Background and aims: Ileal strictures are the major indication for resective surgery in Crohn's disease (CD). We aimed to define ileal gene programs present at diagnosis linked with future stricturing behavior during five year follow-up, and to identify potential small molecules to reverse these gene signatures.
Methods: Antimicrobial serologies and pre-treatment ileal gene expression were assessed in a representative subset of 249 CD patients within the RISK multicenter pediatric CD inception cohort study, including 113 that are unique to this report. These data were used to define genes associated with stricturing behavior and for model testing to predict stricturing behavior. A bioinformatics approach to define small molecules which may reverse the stricturing gene signature was applied.
Results: 19 of the 249 patients developed isolated B2 stricturing behavior during follow-up, while 218 remained B1 inflammatory. Using deeper RNA sequencing than in our prior report, we have now defined an inflammatory gene signature including an oncostatin M co-expression signature, tightly associated with extra-cellular matrix (ECM) gene expression in those who developed stricturing complications. We further computationally prioritize small molecules targeting macrophage and fibroblast activation and angiogenesis which may reverse the stricturing gene signature.
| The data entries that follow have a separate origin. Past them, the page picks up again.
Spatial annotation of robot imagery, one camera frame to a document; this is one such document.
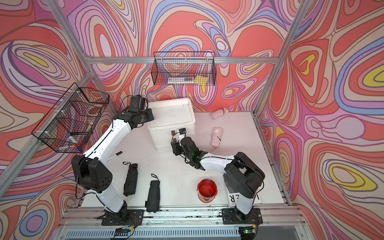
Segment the black umbrella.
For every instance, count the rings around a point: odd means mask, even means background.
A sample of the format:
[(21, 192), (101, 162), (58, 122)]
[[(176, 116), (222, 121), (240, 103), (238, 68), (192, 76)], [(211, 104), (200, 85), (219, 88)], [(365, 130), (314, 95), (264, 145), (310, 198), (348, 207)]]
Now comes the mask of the black umbrella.
[(160, 210), (160, 180), (157, 175), (151, 174), (155, 178), (150, 183), (148, 198), (145, 202), (146, 211), (149, 213), (156, 213)]
[(130, 162), (123, 162), (123, 165), (129, 165), (126, 181), (124, 184), (124, 196), (131, 196), (136, 193), (138, 181), (138, 164), (131, 164)]

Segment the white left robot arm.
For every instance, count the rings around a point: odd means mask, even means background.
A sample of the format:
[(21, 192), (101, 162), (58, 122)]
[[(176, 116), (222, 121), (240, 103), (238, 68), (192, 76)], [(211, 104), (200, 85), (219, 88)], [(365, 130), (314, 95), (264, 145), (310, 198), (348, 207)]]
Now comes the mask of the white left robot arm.
[(131, 96), (130, 104), (113, 117), (101, 138), (83, 155), (75, 155), (71, 160), (76, 184), (94, 194), (104, 205), (102, 217), (107, 225), (123, 225), (129, 220), (127, 204), (112, 185), (113, 174), (107, 163), (128, 133), (153, 120), (148, 100), (141, 95)]

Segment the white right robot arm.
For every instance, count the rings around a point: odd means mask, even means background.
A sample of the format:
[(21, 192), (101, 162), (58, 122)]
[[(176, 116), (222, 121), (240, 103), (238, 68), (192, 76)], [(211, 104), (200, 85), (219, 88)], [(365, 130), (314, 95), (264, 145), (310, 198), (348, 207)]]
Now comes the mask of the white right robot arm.
[(256, 196), (263, 190), (265, 173), (243, 152), (234, 156), (218, 156), (200, 150), (190, 137), (179, 141), (172, 138), (174, 155), (197, 170), (222, 173), (230, 187), (239, 194), (236, 205), (222, 209), (224, 224), (260, 224), (261, 217), (254, 208)]

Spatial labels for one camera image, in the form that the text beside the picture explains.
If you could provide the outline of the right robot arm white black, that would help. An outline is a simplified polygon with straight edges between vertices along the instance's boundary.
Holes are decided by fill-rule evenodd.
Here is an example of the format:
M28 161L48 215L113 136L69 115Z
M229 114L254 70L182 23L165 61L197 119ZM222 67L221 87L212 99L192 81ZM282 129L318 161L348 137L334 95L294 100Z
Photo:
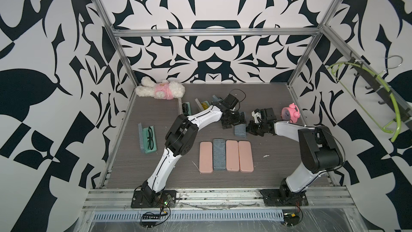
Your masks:
M301 163L283 179L280 186L282 197L291 198L305 192L316 179L344 164L344 154L325 126L310 127L288 121L250 121L246 132L256 136L272 134L287 137L299 143Z

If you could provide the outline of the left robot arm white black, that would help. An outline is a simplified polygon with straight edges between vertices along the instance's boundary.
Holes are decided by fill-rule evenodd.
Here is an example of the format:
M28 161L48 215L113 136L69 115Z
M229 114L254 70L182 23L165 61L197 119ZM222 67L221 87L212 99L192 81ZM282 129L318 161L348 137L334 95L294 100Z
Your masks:
M239 124L239 111L235 108L239 101L228 98L212 103L206 110L191 116L179 115L165 136L165 149L152 175L143 182L141 192L152 202L165 189L167 179L179 159L193 147L198 131L220 120L230 125Z

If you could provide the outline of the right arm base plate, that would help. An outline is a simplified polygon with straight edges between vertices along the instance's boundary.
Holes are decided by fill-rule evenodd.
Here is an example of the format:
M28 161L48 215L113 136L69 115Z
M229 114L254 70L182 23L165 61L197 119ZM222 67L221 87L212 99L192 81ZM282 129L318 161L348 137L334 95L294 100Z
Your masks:
M308 206L309 202L305 193L306 191L292 192L285 184L282 184L279 189L260 190L265 205L270 207Z

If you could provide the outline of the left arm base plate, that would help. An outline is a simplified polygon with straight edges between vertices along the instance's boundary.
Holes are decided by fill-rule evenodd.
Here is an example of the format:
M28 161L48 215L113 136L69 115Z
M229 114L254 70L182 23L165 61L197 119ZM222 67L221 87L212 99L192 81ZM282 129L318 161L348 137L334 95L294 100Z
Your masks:
M173 205L176 203L176 190L161 190L155 192L150 189L147 182L138 186L132 196L131 208L156 208L161 206Z

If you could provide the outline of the pink case with red glasses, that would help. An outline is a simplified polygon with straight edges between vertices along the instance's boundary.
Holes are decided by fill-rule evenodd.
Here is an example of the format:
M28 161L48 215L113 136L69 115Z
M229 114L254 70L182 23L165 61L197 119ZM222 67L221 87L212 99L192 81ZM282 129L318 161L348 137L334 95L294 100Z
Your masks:
M213 173L213 148L211 142L200 143L199 171L201 174Z

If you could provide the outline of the mint case with white sunglasses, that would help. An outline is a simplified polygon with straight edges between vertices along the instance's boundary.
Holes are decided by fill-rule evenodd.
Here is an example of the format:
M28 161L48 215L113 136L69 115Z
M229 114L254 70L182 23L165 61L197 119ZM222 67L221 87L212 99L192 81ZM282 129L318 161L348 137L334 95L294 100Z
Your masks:
M226 170L226 141L224 139L213 140L213 169Z
A model containing ASCA and CBir1 serologies and a refined eight ECM gene set was significantly associated with stricturing development by year five after diagnosis (AUC (95th CI) = 0.82 (0.7-0.94)).
Conclusion: An ileal gene program for macrophage and fibroblast activation is linked to stricturing complications in treatment naïve pediatric CD, and may inform novel small molecule therapeutic approaches.
Keywords: ileum; pediatric Crohn Disease; small molecule; surgery; transcriptome.